Problem statement:
After locating the line that contains "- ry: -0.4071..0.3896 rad" in the data below, set down exactly that line and each one after it through the line that contains "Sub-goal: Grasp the", and nothing more.

Records provided:
────────────────────

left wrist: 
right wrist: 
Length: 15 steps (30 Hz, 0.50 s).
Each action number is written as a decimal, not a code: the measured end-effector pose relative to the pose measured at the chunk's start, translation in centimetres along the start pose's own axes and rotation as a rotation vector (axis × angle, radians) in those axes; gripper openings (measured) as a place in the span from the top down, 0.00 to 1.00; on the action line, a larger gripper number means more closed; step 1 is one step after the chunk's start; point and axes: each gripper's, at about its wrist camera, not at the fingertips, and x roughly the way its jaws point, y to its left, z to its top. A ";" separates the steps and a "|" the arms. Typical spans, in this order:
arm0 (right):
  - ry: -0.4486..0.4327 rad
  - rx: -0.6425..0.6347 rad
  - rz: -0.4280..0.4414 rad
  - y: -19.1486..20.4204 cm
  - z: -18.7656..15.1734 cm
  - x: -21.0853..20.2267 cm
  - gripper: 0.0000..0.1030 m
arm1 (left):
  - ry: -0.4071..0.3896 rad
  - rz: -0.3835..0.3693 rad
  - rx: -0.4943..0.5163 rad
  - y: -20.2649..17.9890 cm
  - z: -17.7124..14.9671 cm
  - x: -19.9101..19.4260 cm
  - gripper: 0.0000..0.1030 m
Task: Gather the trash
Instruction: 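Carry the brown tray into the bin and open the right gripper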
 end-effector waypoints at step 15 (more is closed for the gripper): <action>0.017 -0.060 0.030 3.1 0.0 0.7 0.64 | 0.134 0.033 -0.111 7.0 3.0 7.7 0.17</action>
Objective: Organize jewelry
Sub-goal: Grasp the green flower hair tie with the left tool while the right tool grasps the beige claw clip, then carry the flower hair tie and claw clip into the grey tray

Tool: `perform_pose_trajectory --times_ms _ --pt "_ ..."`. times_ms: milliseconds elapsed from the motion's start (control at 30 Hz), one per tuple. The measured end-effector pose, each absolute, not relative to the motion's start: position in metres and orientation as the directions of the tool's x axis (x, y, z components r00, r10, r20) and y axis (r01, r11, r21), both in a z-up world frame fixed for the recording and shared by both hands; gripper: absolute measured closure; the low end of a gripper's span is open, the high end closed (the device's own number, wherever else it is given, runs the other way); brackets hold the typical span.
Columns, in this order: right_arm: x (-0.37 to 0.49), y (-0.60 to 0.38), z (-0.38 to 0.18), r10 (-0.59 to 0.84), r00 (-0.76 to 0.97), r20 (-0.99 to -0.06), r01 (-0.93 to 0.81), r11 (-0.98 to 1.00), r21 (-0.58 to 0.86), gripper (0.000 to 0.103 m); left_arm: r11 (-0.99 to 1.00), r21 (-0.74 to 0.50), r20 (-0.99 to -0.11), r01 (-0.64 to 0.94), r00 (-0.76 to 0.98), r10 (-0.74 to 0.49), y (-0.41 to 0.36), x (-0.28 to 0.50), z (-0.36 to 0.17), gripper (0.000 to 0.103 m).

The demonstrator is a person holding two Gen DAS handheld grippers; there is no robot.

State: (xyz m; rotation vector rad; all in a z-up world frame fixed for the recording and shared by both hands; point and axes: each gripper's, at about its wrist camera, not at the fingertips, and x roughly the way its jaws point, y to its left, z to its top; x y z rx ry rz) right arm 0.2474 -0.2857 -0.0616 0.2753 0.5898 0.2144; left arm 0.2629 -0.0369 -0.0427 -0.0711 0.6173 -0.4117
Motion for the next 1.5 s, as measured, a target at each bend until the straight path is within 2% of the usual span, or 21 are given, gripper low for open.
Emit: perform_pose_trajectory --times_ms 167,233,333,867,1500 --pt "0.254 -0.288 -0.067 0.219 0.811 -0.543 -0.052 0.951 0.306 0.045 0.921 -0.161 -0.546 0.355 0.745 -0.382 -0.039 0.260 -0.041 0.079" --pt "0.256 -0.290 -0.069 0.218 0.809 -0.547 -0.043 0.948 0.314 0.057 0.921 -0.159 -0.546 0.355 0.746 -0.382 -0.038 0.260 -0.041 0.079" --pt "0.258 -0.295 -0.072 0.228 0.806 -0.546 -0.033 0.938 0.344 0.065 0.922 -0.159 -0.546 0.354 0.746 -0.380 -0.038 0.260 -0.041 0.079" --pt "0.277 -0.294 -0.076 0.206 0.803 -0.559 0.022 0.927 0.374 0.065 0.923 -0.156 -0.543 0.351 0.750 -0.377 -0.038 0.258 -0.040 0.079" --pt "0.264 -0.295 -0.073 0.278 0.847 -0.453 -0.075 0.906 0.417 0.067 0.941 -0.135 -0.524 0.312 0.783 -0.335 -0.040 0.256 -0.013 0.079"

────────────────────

Response to this exercise:
  - ry: -0.4071..0.3896 rad
  - rz: -0.3835..0.3693 rad
  - rx: -0.4943..0.5163 rad
  - y: -20.2649..17.9890 cm
  - z: -17.7124..14.9671 cm
  - x: -19.9101..19.4260 cm
  - gripper: 0.0000..0.1030 m
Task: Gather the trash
Instruction: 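Carry the brown tray into the bin and open the right gripper
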 end-effector waypoints at step 15 (more is closed for the gripper): <action>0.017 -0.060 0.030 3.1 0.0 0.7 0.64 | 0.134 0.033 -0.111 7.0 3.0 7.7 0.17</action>
Objective: Organize jewelry
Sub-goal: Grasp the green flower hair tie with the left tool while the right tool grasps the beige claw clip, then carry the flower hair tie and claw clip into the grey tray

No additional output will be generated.